Exxon Mobil Corp (NYSE: XOM) down 15% from its year-to-date high is a fantastic opportunity to hope onto a stock that’s ripe for a rebound, says Ryan Todd. He’s a Senior Research Analyst at Piper Sandler.
Exxon stock has upside to $109 a share
On Tuesday, Todd upgraded the oil giant to “overweight” and raised his price target to $109 a share that translates to a 25% upside from here. In a note to clients, the analyst said:
Upgrade reflects significant transformation, increasingly advantageous asset portfolio, attractive portfolio mix (overweight refining and strong exposure to international gas with bullish 18-month outlooks for both) and attractive relative valuation.

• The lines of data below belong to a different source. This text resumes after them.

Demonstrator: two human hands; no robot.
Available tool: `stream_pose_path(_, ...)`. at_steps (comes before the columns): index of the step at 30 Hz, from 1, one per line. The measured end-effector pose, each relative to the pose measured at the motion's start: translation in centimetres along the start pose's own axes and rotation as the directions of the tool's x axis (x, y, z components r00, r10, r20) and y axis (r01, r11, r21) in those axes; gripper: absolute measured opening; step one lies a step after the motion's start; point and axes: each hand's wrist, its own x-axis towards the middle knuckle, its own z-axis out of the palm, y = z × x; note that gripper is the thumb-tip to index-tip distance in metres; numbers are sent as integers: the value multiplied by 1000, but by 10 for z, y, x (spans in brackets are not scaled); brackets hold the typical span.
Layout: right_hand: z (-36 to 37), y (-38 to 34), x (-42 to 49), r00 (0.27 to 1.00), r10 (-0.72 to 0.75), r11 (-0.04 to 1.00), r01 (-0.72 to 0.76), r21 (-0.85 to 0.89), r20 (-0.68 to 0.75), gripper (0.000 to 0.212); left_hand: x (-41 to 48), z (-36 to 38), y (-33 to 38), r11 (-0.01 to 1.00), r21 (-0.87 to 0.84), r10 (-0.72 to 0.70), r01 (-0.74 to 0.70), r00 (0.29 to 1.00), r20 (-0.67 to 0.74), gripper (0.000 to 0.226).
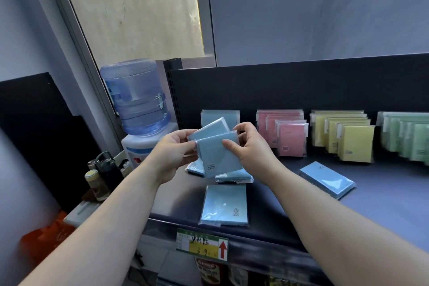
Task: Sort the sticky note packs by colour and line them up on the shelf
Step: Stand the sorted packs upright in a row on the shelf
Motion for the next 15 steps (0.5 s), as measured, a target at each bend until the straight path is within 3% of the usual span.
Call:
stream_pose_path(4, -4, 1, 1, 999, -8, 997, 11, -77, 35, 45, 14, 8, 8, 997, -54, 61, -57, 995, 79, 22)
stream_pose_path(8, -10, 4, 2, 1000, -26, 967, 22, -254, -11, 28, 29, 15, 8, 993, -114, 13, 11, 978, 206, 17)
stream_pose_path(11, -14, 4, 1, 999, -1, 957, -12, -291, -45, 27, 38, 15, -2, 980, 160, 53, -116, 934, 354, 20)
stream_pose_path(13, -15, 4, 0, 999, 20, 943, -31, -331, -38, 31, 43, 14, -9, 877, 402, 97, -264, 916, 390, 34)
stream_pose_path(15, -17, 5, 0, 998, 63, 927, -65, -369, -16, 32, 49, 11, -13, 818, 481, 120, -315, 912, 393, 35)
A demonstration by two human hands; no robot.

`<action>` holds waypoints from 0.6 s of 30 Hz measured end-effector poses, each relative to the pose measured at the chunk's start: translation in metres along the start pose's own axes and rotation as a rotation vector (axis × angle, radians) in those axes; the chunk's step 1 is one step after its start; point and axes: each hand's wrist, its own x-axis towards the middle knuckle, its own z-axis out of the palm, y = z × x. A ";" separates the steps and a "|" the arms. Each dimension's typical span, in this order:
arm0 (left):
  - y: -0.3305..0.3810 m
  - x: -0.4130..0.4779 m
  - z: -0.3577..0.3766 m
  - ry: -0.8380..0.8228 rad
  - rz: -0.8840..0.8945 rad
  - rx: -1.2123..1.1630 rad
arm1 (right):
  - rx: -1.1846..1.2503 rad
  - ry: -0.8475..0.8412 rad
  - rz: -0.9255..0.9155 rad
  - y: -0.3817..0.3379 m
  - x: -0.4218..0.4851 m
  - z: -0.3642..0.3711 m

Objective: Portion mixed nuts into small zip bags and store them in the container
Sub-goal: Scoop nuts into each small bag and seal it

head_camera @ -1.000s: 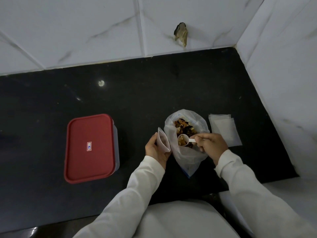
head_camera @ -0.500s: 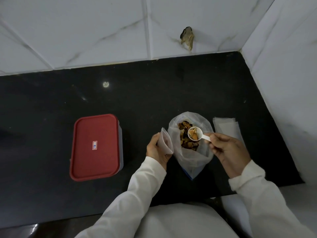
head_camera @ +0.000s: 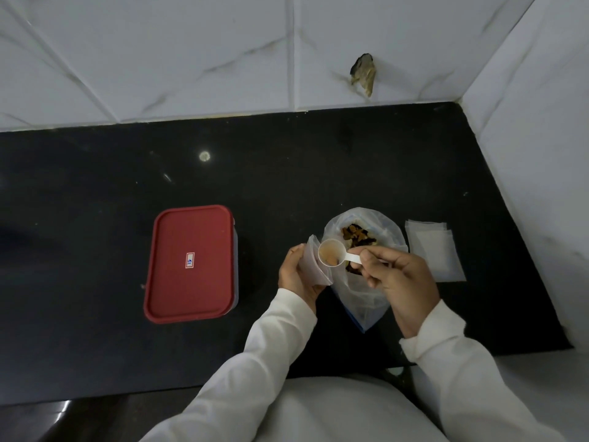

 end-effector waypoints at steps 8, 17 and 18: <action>-0.002 0.002 -0.003 -0.032 0.057 0.002 | -0.341 0.043 -0.205 0.006 -0.006 0.001; -0.007 0.005 0.002 0.056 0.068 0.038 | -0.634 0.083 -0.639 0.008 -0.014 0.016; -0.008 0.005 0.002 0.045 0.072 0.038 | -0.643 0.081 -0.656 0.008 -0.015 0.017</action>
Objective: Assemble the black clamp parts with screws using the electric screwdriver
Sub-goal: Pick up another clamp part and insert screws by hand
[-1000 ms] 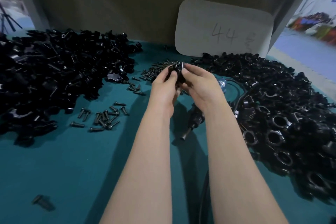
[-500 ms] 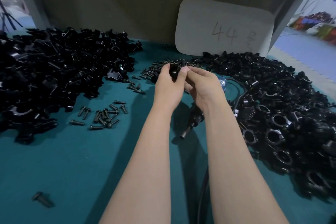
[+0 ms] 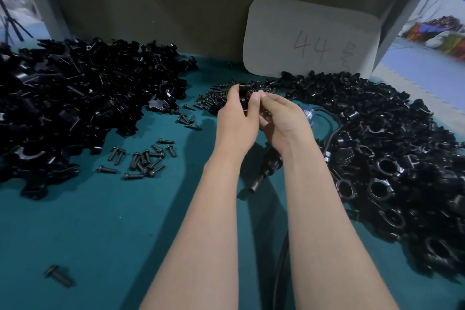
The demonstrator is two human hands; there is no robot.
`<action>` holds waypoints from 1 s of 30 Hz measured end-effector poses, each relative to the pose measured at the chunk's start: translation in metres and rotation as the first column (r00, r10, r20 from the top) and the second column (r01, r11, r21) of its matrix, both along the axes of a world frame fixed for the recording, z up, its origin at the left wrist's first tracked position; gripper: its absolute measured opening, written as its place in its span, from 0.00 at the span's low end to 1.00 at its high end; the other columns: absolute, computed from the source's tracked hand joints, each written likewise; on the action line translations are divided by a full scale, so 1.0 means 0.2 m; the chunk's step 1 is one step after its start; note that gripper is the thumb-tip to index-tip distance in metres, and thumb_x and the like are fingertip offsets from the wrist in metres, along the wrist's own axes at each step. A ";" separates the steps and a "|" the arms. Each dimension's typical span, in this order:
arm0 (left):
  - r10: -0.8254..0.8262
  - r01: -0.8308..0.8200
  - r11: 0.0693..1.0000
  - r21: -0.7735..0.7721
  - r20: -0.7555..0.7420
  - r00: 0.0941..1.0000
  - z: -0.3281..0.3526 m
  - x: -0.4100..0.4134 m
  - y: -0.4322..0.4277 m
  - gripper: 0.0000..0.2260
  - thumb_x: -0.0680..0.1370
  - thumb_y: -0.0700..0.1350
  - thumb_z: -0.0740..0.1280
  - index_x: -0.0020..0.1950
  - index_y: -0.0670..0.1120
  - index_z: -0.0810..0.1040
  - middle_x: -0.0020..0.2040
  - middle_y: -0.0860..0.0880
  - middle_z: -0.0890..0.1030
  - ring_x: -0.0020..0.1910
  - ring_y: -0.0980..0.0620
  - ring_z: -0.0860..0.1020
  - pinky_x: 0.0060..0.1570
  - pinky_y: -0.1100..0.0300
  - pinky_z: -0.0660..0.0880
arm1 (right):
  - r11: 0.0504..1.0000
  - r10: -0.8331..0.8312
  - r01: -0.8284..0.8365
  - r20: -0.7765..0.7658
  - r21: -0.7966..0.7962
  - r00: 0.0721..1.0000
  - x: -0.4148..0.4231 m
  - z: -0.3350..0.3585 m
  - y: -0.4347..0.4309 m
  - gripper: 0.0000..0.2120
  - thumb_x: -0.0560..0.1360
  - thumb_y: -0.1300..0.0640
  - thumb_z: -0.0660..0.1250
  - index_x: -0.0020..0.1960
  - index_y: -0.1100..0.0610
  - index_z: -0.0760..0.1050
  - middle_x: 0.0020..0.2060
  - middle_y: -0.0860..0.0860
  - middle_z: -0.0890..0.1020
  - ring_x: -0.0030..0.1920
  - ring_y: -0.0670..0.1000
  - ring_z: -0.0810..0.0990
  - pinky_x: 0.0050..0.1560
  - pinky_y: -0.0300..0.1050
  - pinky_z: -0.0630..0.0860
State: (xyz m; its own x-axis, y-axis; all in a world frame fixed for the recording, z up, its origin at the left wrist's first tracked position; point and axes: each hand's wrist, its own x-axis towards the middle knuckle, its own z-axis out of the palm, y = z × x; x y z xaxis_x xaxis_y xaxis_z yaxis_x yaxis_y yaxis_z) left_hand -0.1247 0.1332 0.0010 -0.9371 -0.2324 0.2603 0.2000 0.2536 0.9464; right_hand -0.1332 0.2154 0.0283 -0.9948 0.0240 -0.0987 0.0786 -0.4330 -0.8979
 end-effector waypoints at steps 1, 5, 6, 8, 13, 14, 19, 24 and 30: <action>-0.003 0.003 1.000 0.013 -0.002 1.000 0.00 0.00 0.00 0.19 0.82 0.53 0.59 0.70 0.47 0.68 0.51 0.56 0.78 0.46 0.63 0.76 0.36 0.79 0.68 | 1.000 -0.003 0.003 0.000 0.001 1.000 0.00 0.00 0.00 0.05 0.78 0.67 0.63 0.45 0.64 0.77 0.32 0.53 0.83 0.32 0.46 0.82 0.38 0.39 0.81; 0.003 -0.002 0.998 0.065 -0.020 1.000 0.00 0.00 -0.01 0.17 0.80 0.55 0.63 0.64 0.48 0.73 0.50 0.54 0.81 0.48 0.59 0.79 0.42 0.72 0.71 | 1.000 -0.010 0.011 0.021 -0.024 1.000 -0.01 0.00 0.00 0.03 0.77 0.68 0.64 0.47 0.66 0.77 0.39 0.58 0.83 0.41 0.52 0.83 0.50 0.45 0.81; 0.012 -0.010 0.997 0.077 -0.028 1.000 0.01 0.00 -0.01 0.14 0.80 0.54 0.63 0.60 0.48 0.74 0.49 0.53 0.81 0.48 0.57 0.79 0.44 0.68 0.73 | 1.000 -0.013 0.013 0.025 -0.025 1.000 -0.01 0.00 0.00 0.03 0.76 0.68 0.65 0.47 0.66 0.77 0.41 0.58 0.83 0.44 0.53 0.83 0.52 0.47 0.81; 0.037 -0.032 0.990 0.139 -0.034 0.999 0.01 0.01 0.00 0.08 0.80 0.52 0.63 0.53 0.49 0.75 0.46 0.53 0.81 0.47 0.54 0.80 0.48 0.61 0.76 | 1.000 -0.018 0.018 0.021 -0.001 1.000 -0.01 -0.01 -0.01 0.03 0.76 0.66 0.66 0.45 0.64 0.78 0.42 0.58 0.83 0.47 0.54 0.83 0.54 0.48 0.80; 0.025 -0.090 0.728 0.679 0.105 0.994 0.04 0.00 -0.05 0.10 0.82 0.47 0.61 0.46 0.43 0.76 0.46 0.40 0.83 0.46 0.46 0.83 0.49 0.56 0.81 | 0.919 -0.095 0.133 -0.117 0.372 0.989 -0.03 -0.02 -0.02 0.06 0.77 0.62 0.65 0.49 0.61 0.81 0.39 0.52 0.82 0.40 0.47 0.81 0.49 0.42 0.80; -0.001 -0.089 0.607 0.790 0.113 0.994 0.05 0.00 -0.08 0.10 0.82 0.47 0.61 0.47 0.42 0.75 0.45 0.38 0.83 0.44 0.46 0.84 0.46 0.59 0.82 | 0.818 -0.137 0.205 -0.165 0.538 0.977 -0.04 -0.03 -0.01 0.06 0.78 0.61 0.65 0.49 0.59 0.81 0.40 0.51 0.83 0.41 0.47 0.80 0.51 0.43 0.79; -0.104 -0.087 0.292 0.952 0.122 0.987 0.06 0.01 -0.15 0.09 0.82 0.48 0.60 0.47 0.44 0.69 0.39 0.37 0.84 0.45 0.44 0.84 0.39 0.63 0.81 | 0.131 -0.001 0.120 -0.121 0.984 0.993 -0.05 -0.07 -0.05 0.14 0.77 0.63 0.61 0.60 0.56 0.77 0.56 0.55 0.81 0.55 0.55 0.78 0.52 0.45 0.73; -0.170 -0.100 0.265 0.959 0.149 0.974 0.05 0.01 -0.13 0.09 0.82 0.49 0.61 0.49 0.43 0.70 0.38 0.37 0.84 0.50 0.42 0.83 0.41 0.64 0.81 | -0.156 -0.005 -0.091 0.091 0.984 0.996 -0.08 -0.07 -0.13 0.16 0.74 0.62 0.63 0.62 0.60 0.72 0.59 0.59 0.76 0.59 0.60 0.75 0.54 0.51 0.73; -0.184 -0.087 0.291 0.953 0.145 0.972 0.03 0.00 -0.13 0.09 0.82 0.48 0.61 0.52 0.42 0.70 0.38 0.37 0.84 0.49 0.43 0.84 0.40 0.62 0.82 | -0.016 -0.009 -0.004 0.004 1.000 1.000 -0.08 -0.08 -0.13 0.04 0.76 0.61 0.62 0.50 0.56 0.70 0.54 0.57 0.79 0.53 0.57 0.77 0.45 0.46 0.70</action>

He expects NYSE-listed firm to report solid results for its fiscal second quarter on July 29th that will serve as a near-term catalyst for the stock. Exxon stock is trading at a PE multiple of 14.63 at the time of writing.
Why else does he like Exxon stock
Earlier this month, the American multinational said its current quarter profit from “refining” could see a sequential increase of up to $5.50 billion. Todd also likes the Exxon on “resilience” in the chemicals segment.
He’s convinced the “energy trade” is so not dead and is bullish on the space at large. The analyst wrote:
With refiners down 30% to 40% and IOCs down 20%, market has been following the traditional recession playbook. Not only do we view supply constrained nature of this cycle as likely to persist, but valuations of the group as increasingly attractive as well.
The Energy Select Sector SPDR Fund has tanked over 20% in less than two months.